DATA FOR THIS EXERCISE below:

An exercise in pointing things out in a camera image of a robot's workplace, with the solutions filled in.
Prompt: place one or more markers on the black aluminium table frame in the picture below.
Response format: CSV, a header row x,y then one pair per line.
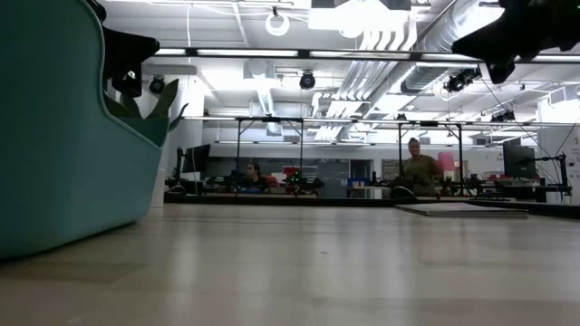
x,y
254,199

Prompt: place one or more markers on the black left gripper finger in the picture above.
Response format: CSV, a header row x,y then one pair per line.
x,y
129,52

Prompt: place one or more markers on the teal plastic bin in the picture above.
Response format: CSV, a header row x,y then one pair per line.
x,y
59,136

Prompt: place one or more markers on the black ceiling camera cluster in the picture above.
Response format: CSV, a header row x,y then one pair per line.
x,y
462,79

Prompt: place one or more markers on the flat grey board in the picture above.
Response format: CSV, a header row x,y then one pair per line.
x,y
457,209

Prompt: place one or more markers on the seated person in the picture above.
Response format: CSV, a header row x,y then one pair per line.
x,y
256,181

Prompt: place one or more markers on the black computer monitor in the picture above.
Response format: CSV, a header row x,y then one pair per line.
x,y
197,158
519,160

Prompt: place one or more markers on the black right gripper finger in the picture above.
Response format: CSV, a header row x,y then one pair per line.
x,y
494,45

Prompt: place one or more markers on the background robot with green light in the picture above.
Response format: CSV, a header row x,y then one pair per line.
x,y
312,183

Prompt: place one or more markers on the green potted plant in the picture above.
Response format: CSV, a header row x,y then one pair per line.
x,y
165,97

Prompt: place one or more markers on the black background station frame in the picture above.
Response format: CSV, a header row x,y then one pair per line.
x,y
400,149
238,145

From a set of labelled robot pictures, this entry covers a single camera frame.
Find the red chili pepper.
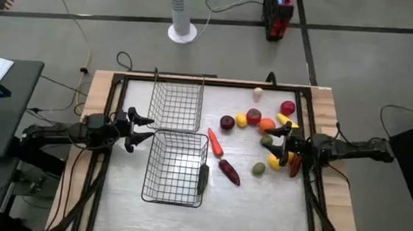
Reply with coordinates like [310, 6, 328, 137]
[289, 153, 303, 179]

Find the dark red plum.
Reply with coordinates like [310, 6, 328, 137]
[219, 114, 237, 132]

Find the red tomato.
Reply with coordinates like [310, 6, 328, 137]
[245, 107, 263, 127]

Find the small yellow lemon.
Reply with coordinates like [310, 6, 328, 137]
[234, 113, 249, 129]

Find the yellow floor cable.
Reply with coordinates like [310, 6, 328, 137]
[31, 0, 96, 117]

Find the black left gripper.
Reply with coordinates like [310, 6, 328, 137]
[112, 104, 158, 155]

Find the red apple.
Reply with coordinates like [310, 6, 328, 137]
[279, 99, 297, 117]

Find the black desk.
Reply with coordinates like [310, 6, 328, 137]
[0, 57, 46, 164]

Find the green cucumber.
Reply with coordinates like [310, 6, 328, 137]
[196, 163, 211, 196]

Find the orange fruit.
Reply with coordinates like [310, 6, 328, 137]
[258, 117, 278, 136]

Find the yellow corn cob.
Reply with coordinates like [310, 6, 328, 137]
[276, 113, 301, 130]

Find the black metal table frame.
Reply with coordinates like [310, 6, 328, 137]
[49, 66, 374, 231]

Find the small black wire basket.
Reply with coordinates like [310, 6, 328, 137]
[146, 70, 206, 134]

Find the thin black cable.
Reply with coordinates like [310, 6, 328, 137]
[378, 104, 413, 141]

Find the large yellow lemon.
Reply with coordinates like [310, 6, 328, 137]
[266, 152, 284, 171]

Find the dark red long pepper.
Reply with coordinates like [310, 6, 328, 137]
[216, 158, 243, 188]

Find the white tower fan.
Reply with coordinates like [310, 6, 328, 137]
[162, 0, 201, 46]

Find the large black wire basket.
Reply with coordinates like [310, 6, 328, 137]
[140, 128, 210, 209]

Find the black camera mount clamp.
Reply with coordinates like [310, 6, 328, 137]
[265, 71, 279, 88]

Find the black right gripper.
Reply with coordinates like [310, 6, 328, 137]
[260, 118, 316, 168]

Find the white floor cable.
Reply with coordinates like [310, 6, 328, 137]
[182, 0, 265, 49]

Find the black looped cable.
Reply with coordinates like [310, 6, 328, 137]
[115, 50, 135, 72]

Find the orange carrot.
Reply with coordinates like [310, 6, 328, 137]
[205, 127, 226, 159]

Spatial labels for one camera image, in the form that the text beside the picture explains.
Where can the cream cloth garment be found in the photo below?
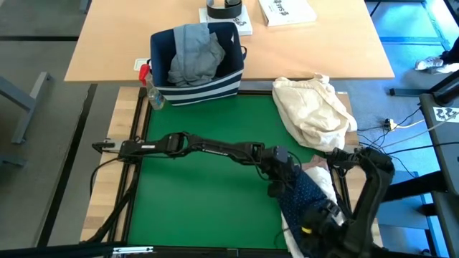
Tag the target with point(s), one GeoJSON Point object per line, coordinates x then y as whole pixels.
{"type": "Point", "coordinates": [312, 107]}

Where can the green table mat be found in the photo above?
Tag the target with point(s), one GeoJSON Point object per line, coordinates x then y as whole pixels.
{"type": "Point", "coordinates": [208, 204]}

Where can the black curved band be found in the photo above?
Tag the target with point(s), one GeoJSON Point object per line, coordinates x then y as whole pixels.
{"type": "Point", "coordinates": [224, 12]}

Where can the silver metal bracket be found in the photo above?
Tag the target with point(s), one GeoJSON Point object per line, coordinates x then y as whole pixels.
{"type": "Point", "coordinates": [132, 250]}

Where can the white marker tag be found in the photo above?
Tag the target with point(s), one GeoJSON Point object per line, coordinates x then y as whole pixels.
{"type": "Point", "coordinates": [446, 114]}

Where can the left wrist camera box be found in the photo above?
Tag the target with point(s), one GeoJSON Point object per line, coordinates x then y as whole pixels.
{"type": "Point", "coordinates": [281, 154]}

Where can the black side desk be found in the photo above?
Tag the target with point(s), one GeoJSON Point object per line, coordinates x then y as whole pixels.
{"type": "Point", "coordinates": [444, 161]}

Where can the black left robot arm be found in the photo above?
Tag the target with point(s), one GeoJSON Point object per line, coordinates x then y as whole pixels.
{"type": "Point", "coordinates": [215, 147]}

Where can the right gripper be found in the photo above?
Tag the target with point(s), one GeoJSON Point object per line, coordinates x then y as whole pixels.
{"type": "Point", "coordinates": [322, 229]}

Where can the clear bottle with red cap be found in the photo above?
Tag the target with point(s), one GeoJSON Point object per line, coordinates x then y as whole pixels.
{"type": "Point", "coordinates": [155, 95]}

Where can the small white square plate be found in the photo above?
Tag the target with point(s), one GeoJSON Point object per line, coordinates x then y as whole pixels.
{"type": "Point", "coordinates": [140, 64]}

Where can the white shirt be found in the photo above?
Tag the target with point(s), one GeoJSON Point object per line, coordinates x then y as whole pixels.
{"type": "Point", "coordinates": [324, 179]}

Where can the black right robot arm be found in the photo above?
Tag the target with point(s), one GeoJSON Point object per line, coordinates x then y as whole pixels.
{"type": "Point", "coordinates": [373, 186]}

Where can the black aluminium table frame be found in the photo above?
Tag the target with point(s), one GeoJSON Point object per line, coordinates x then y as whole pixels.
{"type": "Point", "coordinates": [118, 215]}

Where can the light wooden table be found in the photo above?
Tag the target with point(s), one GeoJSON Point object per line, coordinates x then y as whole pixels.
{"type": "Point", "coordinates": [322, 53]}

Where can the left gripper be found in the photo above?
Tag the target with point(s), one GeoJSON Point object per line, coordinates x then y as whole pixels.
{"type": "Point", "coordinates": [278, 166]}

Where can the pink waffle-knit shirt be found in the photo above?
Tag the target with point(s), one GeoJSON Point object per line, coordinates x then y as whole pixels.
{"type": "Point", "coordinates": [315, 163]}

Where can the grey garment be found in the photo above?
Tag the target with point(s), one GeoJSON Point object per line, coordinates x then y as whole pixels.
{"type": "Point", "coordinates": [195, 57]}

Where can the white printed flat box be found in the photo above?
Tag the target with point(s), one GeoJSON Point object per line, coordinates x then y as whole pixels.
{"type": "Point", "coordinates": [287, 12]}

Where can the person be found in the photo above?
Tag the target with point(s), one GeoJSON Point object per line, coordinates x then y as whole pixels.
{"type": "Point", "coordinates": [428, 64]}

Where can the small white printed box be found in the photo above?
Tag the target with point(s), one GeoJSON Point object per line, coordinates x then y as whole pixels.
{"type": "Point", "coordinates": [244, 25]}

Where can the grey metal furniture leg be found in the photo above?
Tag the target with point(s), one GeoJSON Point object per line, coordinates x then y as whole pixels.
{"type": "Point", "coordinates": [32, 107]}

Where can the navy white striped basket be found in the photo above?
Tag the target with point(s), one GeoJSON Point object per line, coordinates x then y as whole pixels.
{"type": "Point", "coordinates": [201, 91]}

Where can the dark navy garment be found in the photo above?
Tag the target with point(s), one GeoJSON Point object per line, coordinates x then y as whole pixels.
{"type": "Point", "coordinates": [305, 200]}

End of DATA FOR THIS EXERCISE.

Copy each line, exactly, that falls between the line containing "Where can the grey metal" and the end of the entries, both included.

:: RESULT BELOW ::
Where can the grey metal furniture leg be found in the photo above?
Tag the target with point(s), one GeoJSON Point object per line, coordinates x then y as whole pixels.
{"type": "Point", "coordinates": [32, 107]}

Where can the navy white striped basket be found in the photo above?
Tag the target with point(s), one GeoJSON Point object per line, coordinates x then y as whole pixels.
{"type": "Point", "coordinates": [201, 91]}

Where can the dark navy garment be found in the photo above?
Tag the target with point(s), one GeoJSON Point object per line, coordinates x then y as whole pixels.
{"type": "Point", "coordinates": [305, 200]}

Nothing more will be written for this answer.